O Bloco de Esquerda denunciou, esta terça-feira, o contrato assinado pelo Governo com o Hospital da Cruz Vermelha, no valor de 8,5 milhões de euros. “O Governo acabou de fazer um contrato com um hospital privado na área da cirurgia cardíaca quando há hospitais públicos em Lisboa que podem assegurar esse serviço. Depois falta dinheiro para os centros de saúde, para contratar médicos e enfermeiros”, criticou Francisco Louçã, no fim de uma visita ao Centro de Saúde de Santa Iria da Azóia.
Depois do protocolo do Estado com este hospital ter sido suspenso, na sequência de um relatório do Tribunal de Contas onde os benefícios do acordo para o SNS eram postos em causa, o atual Governo reativou o acordo com esta unidade privada de saúde. “O Governo tem feito vários negócios onde desperdiça dinheiro. Continua a achar que a Saúde é um negócio. Nove milhões de euros são duas portagens da Lusoponte”, declarou Francisco Louçã.
Um mês depois da inauguração do novo hospital de Loures (Beatriz Ângelo), resultante de uma parceria público privada com o grupo Mello, 100 mil utentes das freguesias da zona oriental de Loures continuam sem acesso ao hospital do seu concelho e têm de recorrer às urgências do hospital de São José, em Lisboa.

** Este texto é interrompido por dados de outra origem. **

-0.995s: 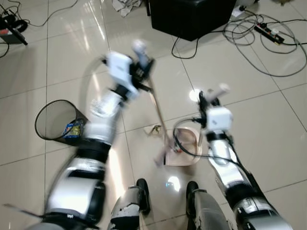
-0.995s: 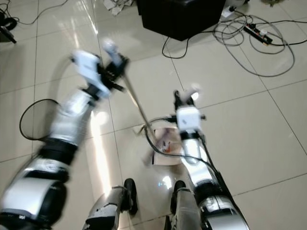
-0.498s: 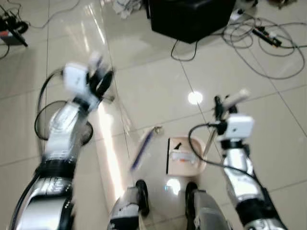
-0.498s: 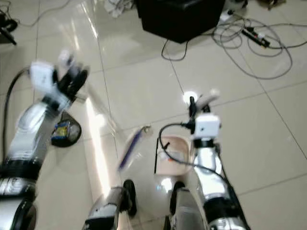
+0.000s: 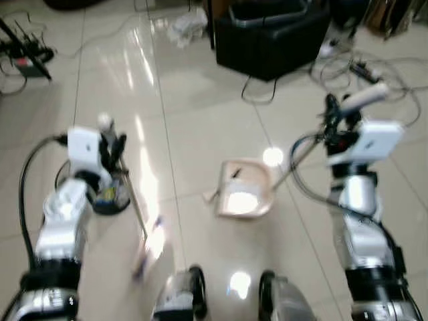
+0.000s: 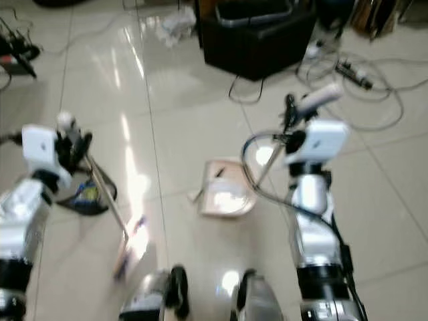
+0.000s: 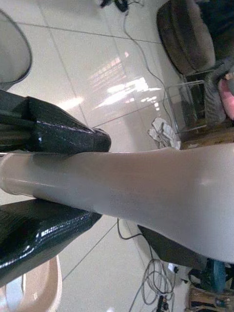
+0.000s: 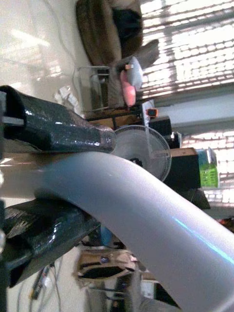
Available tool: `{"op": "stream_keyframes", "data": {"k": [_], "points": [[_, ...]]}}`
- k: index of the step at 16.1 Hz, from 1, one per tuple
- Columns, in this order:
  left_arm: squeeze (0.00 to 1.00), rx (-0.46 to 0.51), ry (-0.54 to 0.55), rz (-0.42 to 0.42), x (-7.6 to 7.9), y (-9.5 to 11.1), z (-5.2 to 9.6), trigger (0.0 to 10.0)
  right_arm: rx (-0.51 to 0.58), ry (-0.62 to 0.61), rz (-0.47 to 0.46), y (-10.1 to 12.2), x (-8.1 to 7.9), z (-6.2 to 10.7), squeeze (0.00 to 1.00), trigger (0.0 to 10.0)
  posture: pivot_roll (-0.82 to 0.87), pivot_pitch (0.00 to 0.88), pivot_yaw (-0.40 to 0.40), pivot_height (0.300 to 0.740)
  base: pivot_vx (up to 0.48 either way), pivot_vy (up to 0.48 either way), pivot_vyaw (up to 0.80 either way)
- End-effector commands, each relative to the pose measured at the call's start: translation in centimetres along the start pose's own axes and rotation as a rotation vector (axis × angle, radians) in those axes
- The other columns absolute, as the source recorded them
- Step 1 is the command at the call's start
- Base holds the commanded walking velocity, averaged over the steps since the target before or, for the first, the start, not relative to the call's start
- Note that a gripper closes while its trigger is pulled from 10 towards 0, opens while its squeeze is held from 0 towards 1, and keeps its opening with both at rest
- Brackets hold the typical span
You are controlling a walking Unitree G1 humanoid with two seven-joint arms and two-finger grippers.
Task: Sweep floor
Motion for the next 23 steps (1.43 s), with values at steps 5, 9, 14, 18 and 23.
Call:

“Quando foram fechadas as urgências que atendiam esta área (Curry Cabral) não foram garantidas alternativas competentes e é por isso que as comissões de utentes e as juntas de freguesia têm procurado outras alternativas junto do ministério da Saúde”, apontou o deputado do Bloco
“A referenciação para São José é um erro porque se está a obrigar estas pessoas é deslocarem-se para o outro lado da cidade [de Lisboa] e a atravessar todo o trânsito para lá chegar”, afirmou Francisco Louçã. Acompanhado pelo deputado João Semedo, o coordenador da comissão política do Bloco diz que a solução encontrada não representa uma alternativa competente que responda às necessidades da população.